FIG. 7 depicts a flowchart of a process for determining confirmed
source directions from multiple detected audio sources 700 in
accordance with an example embodiment disclosed herein.
As shown, the process 700 is entered at step 701, where a confirmed
direction pool is initialized with a source direction selected from
the detected source directions.
The initialized source direction may be randomly selected in one
example embodiment. In another example embodiment, the initialized
source direction may be selected based on the strengths of the
detected source directions. For example, the source direction with
the highest strength among the detected source directions may be
selected. In yet another example embodiment, the source direction
with the highest correlation between the data samples may be
selected. The scope of the subject matter disclosed herein is not
limited in this regard.
At step 702, a candidate source direction is selected from the
remaining source directions. The remaining source directions are
the detected source directions other than those contained in the
confirmed direction pool and those discarded.

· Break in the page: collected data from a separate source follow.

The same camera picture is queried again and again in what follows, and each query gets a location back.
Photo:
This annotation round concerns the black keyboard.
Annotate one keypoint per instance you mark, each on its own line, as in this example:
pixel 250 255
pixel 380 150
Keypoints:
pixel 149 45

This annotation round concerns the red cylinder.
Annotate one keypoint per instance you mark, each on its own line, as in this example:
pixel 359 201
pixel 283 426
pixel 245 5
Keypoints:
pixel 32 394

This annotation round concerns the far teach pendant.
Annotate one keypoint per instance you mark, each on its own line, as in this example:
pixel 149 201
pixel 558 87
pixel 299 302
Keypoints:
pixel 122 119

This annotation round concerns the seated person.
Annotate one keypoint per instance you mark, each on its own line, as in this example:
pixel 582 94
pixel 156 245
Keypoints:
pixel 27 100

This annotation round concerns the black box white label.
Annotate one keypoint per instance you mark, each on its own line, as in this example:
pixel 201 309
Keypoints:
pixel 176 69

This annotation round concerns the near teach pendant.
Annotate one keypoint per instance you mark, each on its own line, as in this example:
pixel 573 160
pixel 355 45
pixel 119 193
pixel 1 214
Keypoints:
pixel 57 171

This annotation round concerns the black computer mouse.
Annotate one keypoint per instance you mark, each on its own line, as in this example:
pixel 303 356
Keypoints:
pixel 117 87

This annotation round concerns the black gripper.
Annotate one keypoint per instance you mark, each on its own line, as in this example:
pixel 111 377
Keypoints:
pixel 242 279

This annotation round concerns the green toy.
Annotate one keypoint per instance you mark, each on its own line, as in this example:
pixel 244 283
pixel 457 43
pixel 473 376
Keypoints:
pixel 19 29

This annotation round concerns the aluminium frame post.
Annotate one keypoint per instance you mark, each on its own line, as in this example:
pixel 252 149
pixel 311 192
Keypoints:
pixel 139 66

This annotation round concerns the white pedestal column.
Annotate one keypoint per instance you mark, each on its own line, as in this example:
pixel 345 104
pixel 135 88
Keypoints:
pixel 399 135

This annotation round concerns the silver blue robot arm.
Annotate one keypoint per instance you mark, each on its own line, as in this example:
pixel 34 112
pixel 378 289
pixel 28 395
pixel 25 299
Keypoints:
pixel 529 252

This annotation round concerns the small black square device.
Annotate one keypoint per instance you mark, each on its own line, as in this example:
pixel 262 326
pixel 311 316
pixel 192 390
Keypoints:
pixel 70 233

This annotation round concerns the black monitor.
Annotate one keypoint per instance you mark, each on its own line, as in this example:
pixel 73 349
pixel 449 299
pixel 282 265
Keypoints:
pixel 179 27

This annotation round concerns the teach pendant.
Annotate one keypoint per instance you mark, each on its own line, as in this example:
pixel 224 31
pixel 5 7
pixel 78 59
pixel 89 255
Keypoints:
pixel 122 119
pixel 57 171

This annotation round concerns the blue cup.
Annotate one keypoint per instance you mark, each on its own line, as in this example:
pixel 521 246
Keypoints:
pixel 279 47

The candidate source direction may be randomly selected from the
remaining source directions in one example embodiment. In another
example embodiment, the source direction corresponding to the
highest strength among the remaining source directions may be
selected as a candidate source direction. In yet another example
embodiment, the source direction with the highest correlation
between the data samples may be selected from the remaining source
directions as a candidate source direction. The scope of the
subject matter disclosed herein is not limited in this regard.
At step 703, the audio contend is pre-demixed to separate audio
sources from the audio content based on the source directions in
the confirmed direction pool and the candidate source direction.
The confirmed source directions as well as the candidate source
direction are used to construct a panning matrix for the
pre-demixing of the audio content. The source separation may be
performed based on the constructed panning matrix, which is
described above.
At step 704, it is determined whether the candidate source
direction is a redundant source direction. The determination in
this step is based on the pre-demixing result at step 703.
In one embodiment, a similarity between the separated audio sources
may be determined and used to evaluate whether identical audio
sources are obtained when the candidate source direction is added
to the panning matrix for source separation. If the similarity
between the separated sources is higher than a threshold, or is
much higher than the similarity determined in a previous iteration
of the process 700, it means that an identical audio source is
introduced and then the candidate source direction is a redundant
source direction.
Any currently existing or future developed methods for determining
the similarity of audio source signals may be adopted, and the
scope of the subject matter disclosed herein is not limited in this
regard. By way of example, a frequency spectral similarity between
the separated audio sources may be estimated.
Additionally or alternatively, in order to decide whether the
candidate source direction is confirmed to be used for source
separation, the energies of the separated audio sources obtained
after the pre-demixing may be determined. If one or some of the
energies are abnormal, the candidate source direction may be a
redundant source direction. Otherwise, the candidate source
direction may be added to the confirmed direction pool.
Additionally or alternatively, if the inverse matrix of the panning
matrix, for example, the matrix A.sup.-1 becomes ill-conditioned
during the pre-demixing of the audio content when the candidate
direction is added into the panning matrix, the candidate source
direction may be a redundant source direction. The ill-condition of
the inverse panning matrix may make the energy of a separated audio
source or the entry values of the inverse matrix become abnormal.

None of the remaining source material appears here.